CGRU/cgru

Low priority services

lithorus opened this issue · 6 comments

Issue :
We have render nodes that have dual purposes, depending on the time of day and need. Specifically we have nodes that in the day time are dedicated to Nuke renders, but after work hours (or whenever people stop submitting jobs) it needs to fall back to doing CG renders.

Current solution :
Either have them stay dedicated or have a service that enables/disables the service at specific times of the day.

Proposed solution :
The proposal is to have "Low Priority" services than can be ejected and disabled with a specific command to the render node. Then after the render node have been idle for a certain period, they will automatically be enabled again.

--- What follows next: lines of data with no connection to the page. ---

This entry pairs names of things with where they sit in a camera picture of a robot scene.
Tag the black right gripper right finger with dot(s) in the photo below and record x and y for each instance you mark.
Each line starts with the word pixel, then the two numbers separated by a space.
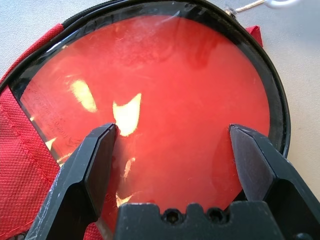
pixel 272 170

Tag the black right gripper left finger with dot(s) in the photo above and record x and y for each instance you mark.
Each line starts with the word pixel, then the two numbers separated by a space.
pixel 72 185

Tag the red and black paddle case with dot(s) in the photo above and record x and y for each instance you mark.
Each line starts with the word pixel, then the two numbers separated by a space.
pixel 17 162

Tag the red ping-pong paddle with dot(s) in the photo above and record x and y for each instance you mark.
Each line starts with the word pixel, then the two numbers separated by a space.
pixel 175 100

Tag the silver zipper pull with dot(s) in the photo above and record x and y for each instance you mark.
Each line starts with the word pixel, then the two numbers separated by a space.
pixel 232 13

Other render managers have the ability to abort jobs which are not a specific service type, but constantly aborting jobs can create incomplete renders. If we also disable the services after the jobs are aborted we can make this a minimum.

Hi!
I see. We have the same issue. And now we enable/disable services "by hands" too.
It is a big issue. For now service is just a sting (and services description is a list of strings).
To handle this issue, service should be a class, with such fields as name, priority at least.
Plus time_disabled, disable_period and may be more.

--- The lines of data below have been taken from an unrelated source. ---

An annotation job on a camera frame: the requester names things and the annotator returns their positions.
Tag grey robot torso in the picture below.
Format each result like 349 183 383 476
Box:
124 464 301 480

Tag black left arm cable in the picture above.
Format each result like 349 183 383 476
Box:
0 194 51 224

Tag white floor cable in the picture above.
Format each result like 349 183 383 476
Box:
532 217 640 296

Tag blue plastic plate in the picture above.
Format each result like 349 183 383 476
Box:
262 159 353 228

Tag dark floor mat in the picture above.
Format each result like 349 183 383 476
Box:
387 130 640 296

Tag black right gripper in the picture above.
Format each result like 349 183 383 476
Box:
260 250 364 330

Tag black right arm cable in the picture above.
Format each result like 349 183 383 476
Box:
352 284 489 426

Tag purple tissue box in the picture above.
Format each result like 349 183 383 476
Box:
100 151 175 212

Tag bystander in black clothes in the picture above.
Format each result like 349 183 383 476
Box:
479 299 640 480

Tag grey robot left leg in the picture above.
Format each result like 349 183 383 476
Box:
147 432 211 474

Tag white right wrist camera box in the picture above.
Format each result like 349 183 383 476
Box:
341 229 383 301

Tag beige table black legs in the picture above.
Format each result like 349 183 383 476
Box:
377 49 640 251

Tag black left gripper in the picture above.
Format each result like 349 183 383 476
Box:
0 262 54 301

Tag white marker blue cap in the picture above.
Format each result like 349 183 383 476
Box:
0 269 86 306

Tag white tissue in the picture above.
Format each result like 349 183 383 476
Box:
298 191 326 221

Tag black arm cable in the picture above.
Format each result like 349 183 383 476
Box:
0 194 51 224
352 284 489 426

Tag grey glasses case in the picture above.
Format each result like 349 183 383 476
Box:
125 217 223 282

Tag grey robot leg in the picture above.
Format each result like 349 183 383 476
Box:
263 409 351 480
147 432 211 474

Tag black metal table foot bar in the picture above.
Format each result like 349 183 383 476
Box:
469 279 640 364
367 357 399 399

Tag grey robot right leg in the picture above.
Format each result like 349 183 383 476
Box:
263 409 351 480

( This implementation needs much time. )

I'm happy to help with it. Probably needs more discussion on how to implement it.

One way of solving is to have a way ejecting task based on a service name filter. If it's regex it can both be used for exclusion or inclusion. Combined with the create job event it can achieve the same thing with custom event scripts, but not as clean.

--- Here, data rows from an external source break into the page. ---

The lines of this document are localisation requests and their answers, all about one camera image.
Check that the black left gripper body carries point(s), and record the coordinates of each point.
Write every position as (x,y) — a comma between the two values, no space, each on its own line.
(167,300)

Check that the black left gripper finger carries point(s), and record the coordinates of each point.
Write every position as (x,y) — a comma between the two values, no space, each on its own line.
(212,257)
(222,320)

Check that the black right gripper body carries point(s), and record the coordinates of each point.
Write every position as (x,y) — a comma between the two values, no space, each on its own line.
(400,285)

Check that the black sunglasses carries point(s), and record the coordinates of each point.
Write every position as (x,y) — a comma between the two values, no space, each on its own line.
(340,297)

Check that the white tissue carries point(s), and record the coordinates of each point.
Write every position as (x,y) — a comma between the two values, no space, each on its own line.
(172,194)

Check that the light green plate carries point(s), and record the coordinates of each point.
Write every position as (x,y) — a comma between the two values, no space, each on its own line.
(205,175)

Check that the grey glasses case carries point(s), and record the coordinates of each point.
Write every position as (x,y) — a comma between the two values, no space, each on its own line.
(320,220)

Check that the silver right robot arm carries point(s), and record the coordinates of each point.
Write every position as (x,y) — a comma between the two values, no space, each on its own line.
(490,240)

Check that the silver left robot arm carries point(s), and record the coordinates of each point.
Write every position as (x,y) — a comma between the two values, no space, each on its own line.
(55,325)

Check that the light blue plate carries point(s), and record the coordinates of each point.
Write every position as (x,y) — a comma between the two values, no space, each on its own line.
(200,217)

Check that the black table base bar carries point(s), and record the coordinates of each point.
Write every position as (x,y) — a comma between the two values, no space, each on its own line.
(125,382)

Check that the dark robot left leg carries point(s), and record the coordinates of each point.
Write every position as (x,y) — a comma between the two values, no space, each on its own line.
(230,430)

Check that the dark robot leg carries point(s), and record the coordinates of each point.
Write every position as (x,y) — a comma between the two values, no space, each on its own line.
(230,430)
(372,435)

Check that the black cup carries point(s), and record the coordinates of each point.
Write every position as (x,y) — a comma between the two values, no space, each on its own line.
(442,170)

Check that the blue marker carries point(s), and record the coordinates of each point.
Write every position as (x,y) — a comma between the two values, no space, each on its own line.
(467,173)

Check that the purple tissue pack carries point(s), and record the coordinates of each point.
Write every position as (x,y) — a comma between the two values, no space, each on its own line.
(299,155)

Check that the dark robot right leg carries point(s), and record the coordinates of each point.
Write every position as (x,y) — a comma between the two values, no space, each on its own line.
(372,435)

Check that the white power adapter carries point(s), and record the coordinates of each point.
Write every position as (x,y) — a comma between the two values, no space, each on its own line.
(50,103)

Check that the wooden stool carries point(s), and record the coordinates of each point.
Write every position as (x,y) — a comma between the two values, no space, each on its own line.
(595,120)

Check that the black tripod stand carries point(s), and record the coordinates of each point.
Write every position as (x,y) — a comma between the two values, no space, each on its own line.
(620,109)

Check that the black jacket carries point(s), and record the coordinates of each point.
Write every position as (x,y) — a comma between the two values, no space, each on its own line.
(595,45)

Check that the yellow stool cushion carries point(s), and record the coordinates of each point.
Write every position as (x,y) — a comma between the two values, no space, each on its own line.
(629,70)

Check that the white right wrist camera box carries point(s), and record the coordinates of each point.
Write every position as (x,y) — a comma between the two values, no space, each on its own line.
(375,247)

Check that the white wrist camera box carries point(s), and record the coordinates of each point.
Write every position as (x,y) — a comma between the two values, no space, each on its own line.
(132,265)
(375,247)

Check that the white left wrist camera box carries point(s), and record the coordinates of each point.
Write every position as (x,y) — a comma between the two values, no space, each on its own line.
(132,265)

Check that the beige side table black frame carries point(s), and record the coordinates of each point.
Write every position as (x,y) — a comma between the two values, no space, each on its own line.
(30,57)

To add pool operation to eject tasks by service, where we can pass a regex is not so big deal.
May be we can create some secondary services list on pool. To automate process.

Yes, this issue needs more thinking.

So similar to disabled services on pool/render we could have a list for low priority?

Yes.
But probably just std::list<std::string> will not be enougth, it should be some structue/class with a service name and some time(seconds) fields such as time_disabled, disable_timeout and may be plus some others (behaviour flags).

But if we create a list of low priority services classes, there will be 3 lists: common services, disabled services and new low priority services classes.
Maybe better replace a common services std::list<std::string> property with this new list of classes.
That class can have disabled flag, and we can get rid of disabled services list and have just one service list.
Maybe it will be a more simple and plain solution?